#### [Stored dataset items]
==*==

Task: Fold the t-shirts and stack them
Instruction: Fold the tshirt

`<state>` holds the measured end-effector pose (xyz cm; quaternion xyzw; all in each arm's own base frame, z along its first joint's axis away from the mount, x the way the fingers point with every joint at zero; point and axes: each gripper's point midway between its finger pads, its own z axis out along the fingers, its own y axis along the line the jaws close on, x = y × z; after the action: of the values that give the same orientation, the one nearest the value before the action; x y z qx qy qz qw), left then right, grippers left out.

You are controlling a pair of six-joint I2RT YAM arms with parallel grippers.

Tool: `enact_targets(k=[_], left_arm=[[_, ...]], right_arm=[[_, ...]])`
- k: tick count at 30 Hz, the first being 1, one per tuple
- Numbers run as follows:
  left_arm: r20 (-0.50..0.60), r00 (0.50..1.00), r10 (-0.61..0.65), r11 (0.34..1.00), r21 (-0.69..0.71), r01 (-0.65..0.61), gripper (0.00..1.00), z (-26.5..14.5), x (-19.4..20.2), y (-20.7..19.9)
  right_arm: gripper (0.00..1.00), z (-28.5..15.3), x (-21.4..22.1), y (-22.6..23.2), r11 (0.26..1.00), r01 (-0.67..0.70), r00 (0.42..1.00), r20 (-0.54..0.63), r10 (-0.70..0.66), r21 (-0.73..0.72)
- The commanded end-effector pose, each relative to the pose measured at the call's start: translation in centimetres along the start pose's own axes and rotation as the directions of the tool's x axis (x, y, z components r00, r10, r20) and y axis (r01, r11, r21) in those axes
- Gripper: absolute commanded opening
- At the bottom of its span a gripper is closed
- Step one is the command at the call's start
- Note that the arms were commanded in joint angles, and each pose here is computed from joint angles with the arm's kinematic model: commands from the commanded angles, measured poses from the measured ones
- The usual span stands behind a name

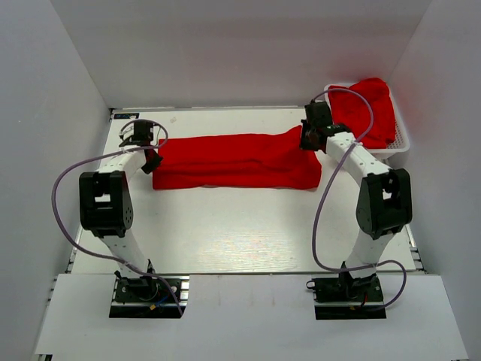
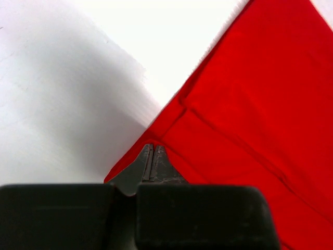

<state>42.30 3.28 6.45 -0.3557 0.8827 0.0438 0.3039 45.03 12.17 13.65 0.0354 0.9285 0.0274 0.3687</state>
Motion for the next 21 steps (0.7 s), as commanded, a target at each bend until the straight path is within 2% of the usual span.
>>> enact_targets(k=[1,9,12,15,16,17,18,20,21], left_arm=[[0.044,0.999,-0.001,0.999,0.036,0.000,0.00,0.6,-2.1,-1.4],[0.044,0.998,0.048,0.998,0.047,-0.050,0.00,2.8,-2.9,-2.9],[0.020,0.998,0.066,0.997,0.030,-0.067,0.25,3.4,-2.8,-3.0],[0.020,0.997,0.075,0.997,0.030,-0.076,0.51,3.4,-3.1,-3.2],[0.013,0.997,0.078,0.997,0.025,-0.078,0.66,3.2,-3.1,-3.1],[0.018,0.996,0.085,0.996,0.028,-0.086,0.72,2.9,-3.5,-3.3],[0.011,0.996,0.088,0.996,0.024,-0.088,0.80,2.9,-3.4,-3.2],[0.034,0.995,0.093,0.995,0.027,-0.094,0.95,2.1,-4.5,-3.5],[0.026,0.994,0.105,0.994,0.022,-0.106,1.00,2.1,-4.3,-3.3]], right_arm=[[0.00,0.9,-2.9,0.3,0.999,0.012,0.998,0.064,-0.010,-0.032],[0.00,5.9,-4.4,0.3,0.995,0.080,0.991,0.112,-0.073,-0.059],[0.00,7.4,-5.4,0.4,0.993,0.101,0.986,0.136,-0.092,-0.062],[0.05,9.2,-5.4,1.2,0.984,0.140,0.984,0.129,-0.126,-0.109],[0.12,9.0,-6.4,1.7,0.982,0.146,0.981,0.144,-0.129,-0.120],[0.31,8.6,-7.7,2.0,0.980,0.148,0.979,0.161,-0.127,-0.130],[0.34,8.7,-7.0,2.1,0.976,0.163,0.981,0.132,-0.144,-0.145],[0.51,8.4,-7.4,2.8,0.969,0.177,0.979,0.136,-0.155,-0.173],[0.71,8.0,-7.5,2.8,0.966,0.190,0.976,0.136,-0.167,-0.175]])
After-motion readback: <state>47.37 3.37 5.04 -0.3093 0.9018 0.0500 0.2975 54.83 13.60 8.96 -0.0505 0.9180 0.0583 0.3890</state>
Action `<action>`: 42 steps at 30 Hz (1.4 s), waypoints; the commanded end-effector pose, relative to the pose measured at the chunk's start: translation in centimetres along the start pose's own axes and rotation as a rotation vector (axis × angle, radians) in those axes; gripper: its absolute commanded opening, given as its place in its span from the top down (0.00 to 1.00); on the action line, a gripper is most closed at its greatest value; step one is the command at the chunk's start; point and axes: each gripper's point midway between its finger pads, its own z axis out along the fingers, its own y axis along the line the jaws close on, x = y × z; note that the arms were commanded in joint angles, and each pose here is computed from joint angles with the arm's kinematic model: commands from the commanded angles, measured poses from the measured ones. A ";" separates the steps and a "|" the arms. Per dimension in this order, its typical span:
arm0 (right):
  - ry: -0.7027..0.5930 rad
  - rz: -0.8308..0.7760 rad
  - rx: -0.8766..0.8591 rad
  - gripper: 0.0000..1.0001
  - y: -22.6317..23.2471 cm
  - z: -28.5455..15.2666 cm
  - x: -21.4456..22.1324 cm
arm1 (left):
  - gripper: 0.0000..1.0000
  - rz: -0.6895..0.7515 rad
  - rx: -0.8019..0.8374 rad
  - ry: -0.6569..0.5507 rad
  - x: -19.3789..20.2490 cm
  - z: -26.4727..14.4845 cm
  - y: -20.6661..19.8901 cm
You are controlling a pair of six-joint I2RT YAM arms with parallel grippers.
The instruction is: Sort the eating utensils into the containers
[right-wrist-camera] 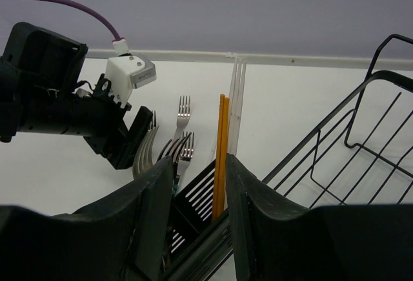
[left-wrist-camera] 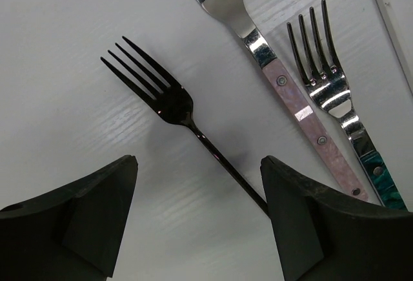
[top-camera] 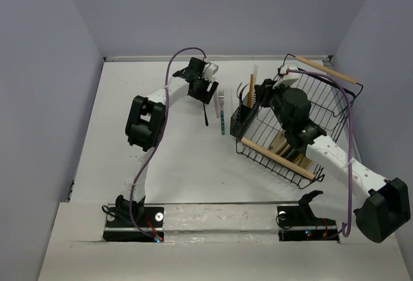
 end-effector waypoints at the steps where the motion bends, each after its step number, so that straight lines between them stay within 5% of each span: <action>1: -0.033 -0.015 -0.003 0.56 -0.1 -0.5 -0.9 | 0.12 -0.009 -0.023 0.013 -0.4 0.3 0.0; 7: -0.037 -0.016 0.010 0.56 -0.5 -0.9 -0.8 | 0.23 -0.028 -0.026 0.056 0.7 1.8 0.0; 23: -0.063 -0.017 0.015 0.56 -0.8 -2.1 -1.9 | 1.00 -0.131 -0.054 0.032 2.5 0.3 2.9; 29: -0.049 -0.023 -0.009 0.56 -0.5 -2.6 -2.0 | 1.00 -0.157 -0.029 -0.012 2.3 -1.9 3.9; 42: 0.003 0.025 -0.253 0.55 4.3 -3.3 -2.9 | 1.00 -0.076 0.014 -0.425 -7.0 -18.0 3.1</action>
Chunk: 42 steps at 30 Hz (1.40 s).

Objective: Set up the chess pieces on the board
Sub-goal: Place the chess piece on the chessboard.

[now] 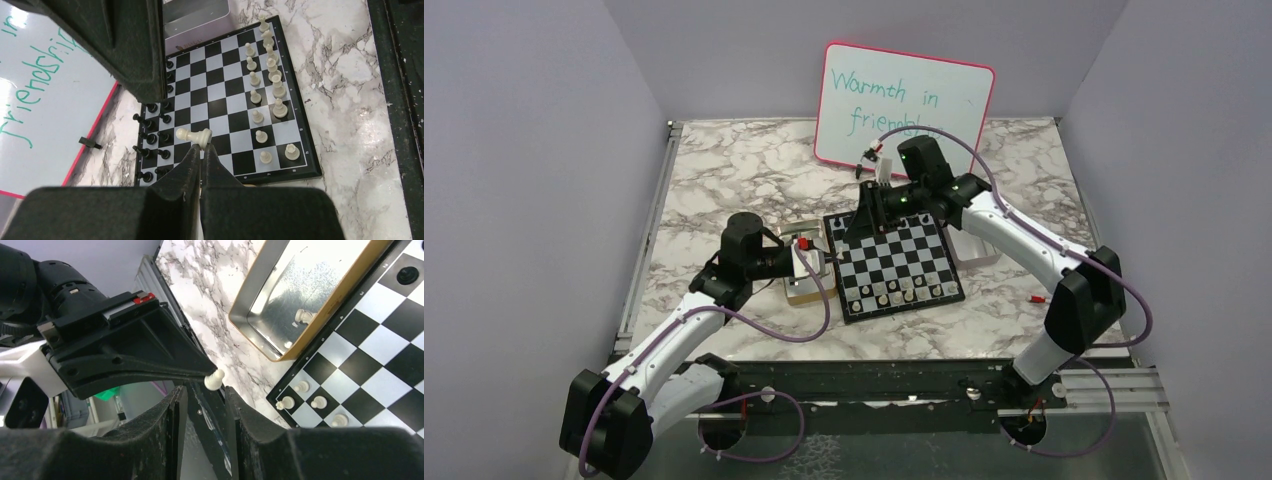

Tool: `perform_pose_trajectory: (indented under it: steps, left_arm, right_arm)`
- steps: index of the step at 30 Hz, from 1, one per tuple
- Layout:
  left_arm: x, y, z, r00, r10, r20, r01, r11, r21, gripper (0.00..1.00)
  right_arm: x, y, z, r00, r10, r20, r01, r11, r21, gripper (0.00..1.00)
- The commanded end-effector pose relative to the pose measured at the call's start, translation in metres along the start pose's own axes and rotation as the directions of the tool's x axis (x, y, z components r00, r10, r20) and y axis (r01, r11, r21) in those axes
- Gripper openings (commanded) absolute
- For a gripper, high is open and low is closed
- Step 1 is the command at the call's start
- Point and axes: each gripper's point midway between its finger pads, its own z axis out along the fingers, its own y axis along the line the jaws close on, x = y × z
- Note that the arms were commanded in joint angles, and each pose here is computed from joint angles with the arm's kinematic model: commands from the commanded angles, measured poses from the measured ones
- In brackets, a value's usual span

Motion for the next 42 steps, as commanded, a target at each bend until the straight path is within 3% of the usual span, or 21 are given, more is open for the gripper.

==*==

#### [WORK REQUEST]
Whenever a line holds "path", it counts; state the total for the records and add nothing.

#### [WRITTEN ANSWER]
2